Mikhail shrugged. “Well, if you don’t want to make money, a lot of money, that’s your choice.” He nodded to Anjali. “Come on.”

“Wait,” Sampono said, “I have a bit of time, so it can’t hurt to listen to what you have to say. But I’m warning you, my next client is arriving in…” He glanced at an ostentatious gold watch. “…ten minutes.”

“We’ll only need five,” Mikhail said.

They were interrupted by a waitress in a brown and cream sarong. “Good afternoon. What may I bring you?”

“A double espresso for me and a cappuccino for my partner,” Mikhail ordered.

“And put it on his tab,” Anjali added and pointed at Sampono who glared at her.

“So about this business?” Sampano asked, once the waitress had left, “And make it quick, cause the clock’s ticking.”

In response, Anjali pulled out the dagger and the ring and placed both on the table.

“You sold these to a woman who runs a stall near the intersection of the Meradang and Talabessy walkways,” she said, “We want to know where you got it.”

“Ah, so Megawati Sumadi sent you,” Sampono said with a dismissive wave of his hand, “Whatever she told you, it’s a lie. Megawati is the biggest fence and the worst scammer on the whole floating market.”

So much for the woman’s “I’m just an honest trader” spiel.

“Did you sell these objects to Megawati Sumadi?” Mikhail asked.

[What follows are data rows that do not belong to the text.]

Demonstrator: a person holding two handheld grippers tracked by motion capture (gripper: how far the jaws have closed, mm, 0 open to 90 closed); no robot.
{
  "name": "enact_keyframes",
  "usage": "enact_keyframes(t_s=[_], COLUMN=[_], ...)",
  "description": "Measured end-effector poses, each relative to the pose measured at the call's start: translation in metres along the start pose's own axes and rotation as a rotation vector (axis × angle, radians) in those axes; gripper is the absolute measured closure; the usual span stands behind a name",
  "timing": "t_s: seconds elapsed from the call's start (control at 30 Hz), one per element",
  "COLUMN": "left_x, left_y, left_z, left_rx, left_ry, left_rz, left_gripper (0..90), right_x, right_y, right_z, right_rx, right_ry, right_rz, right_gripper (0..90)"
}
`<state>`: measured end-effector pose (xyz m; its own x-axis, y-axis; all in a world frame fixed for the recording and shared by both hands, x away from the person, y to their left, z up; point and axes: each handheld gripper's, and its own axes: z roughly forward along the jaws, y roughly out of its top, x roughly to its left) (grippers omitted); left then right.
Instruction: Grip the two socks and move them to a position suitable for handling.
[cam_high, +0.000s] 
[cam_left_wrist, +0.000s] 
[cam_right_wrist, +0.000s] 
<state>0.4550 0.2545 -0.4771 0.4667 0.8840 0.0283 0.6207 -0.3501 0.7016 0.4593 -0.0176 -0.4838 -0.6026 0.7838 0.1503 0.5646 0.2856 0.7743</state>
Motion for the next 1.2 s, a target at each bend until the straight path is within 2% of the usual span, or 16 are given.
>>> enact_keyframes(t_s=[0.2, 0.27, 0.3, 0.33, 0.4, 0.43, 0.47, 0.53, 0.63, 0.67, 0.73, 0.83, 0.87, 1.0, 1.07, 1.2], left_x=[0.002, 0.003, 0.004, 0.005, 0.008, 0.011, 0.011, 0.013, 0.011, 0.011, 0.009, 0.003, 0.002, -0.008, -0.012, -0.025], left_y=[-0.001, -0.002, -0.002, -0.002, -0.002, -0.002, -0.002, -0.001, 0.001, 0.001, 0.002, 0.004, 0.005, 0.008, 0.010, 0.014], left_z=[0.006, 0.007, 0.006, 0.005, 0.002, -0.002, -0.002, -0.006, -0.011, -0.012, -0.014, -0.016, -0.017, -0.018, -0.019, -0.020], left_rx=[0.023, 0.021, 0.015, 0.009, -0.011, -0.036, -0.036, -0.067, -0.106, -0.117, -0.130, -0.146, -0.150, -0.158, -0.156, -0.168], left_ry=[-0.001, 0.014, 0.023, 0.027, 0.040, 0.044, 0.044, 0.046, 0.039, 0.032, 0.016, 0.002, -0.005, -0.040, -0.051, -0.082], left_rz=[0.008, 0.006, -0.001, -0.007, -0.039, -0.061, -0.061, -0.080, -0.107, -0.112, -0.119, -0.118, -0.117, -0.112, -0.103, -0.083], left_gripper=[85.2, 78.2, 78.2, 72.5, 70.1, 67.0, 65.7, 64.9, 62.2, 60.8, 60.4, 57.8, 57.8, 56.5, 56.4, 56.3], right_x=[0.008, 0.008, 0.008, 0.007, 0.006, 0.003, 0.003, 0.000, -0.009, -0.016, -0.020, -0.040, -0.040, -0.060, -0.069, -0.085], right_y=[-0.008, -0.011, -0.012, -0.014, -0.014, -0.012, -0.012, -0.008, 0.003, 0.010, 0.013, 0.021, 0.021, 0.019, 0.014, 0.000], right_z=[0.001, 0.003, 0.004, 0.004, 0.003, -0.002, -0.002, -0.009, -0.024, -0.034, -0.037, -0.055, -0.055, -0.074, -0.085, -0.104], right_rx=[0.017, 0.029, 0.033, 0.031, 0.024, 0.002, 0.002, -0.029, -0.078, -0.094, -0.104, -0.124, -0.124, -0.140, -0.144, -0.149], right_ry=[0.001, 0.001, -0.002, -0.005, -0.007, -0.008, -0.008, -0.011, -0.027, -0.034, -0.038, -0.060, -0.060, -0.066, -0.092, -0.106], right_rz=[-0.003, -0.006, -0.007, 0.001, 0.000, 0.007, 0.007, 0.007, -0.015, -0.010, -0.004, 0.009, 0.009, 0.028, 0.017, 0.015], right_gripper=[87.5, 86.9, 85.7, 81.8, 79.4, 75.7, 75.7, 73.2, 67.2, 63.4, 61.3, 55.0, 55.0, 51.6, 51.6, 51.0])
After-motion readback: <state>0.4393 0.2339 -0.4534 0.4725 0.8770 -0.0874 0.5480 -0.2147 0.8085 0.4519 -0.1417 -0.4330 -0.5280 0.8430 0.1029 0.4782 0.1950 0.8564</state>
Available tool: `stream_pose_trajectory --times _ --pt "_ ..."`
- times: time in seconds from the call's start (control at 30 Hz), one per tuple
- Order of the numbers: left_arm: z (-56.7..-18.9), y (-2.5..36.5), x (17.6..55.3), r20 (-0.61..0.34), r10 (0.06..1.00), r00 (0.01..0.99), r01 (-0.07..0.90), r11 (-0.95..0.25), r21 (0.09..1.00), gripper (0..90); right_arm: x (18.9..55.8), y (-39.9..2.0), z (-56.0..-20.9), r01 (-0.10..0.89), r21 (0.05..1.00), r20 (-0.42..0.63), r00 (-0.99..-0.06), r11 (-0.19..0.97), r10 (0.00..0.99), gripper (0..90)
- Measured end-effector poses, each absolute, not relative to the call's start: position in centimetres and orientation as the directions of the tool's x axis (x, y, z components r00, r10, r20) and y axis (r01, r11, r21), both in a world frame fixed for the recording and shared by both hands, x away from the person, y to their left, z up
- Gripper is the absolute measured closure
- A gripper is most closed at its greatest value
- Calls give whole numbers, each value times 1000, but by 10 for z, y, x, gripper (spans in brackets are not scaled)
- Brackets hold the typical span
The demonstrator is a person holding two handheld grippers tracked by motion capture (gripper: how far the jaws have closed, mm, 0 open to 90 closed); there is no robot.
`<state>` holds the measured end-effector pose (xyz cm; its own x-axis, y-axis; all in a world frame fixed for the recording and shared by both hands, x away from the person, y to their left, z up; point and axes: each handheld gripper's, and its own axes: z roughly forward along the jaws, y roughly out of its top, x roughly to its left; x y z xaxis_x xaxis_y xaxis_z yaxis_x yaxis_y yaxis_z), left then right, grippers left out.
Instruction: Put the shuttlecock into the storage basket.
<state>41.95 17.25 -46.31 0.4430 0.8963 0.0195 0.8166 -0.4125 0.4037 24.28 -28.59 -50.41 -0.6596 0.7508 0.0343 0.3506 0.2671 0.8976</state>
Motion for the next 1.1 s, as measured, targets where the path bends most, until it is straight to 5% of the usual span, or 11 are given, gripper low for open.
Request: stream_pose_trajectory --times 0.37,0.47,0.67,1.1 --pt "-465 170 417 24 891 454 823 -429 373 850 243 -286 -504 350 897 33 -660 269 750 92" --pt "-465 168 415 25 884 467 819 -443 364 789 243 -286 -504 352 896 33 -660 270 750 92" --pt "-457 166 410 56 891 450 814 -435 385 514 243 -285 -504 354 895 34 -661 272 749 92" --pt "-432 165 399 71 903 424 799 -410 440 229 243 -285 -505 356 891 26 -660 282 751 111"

“So what if I did? What’s it to you?”

“Simple,” Anjali said, “These objects were stolen.”

“If Megawati sold them to you? Sure they were. Again, what’s it to you?”

In response, Mikhail leant across the table, making sure that his blaster was visible. “These objects are the property of a citizen of the Empire of Worlds. We’d like to reunite them with their lawful owner. So if you’d just tell us who that is, we’ll be on our way.”

Sampono could have made it easy on himself and just given them a name or an address. But no, he had to be obstinate.

“The Empire has no jurisdiction here.”

Anjali shifted to reveal her own dagger, though she did not draw it, not yet. “In cases of extremely grievous crimes, such as stealing a weapon that only the members of the Imperial Shakyri Expeditionary Corps may carry, the Empire needs no jurisdiction.”

“And the Empire’s justice is swift and deadly,” Mikhail added.

They were interrupted once again by the waitress who brought them their coffee. Anjali took a leisurely sip, savouring the frothy milk foam.

Mikhail took a sip of his espresso, never taking his eyes of Sampono.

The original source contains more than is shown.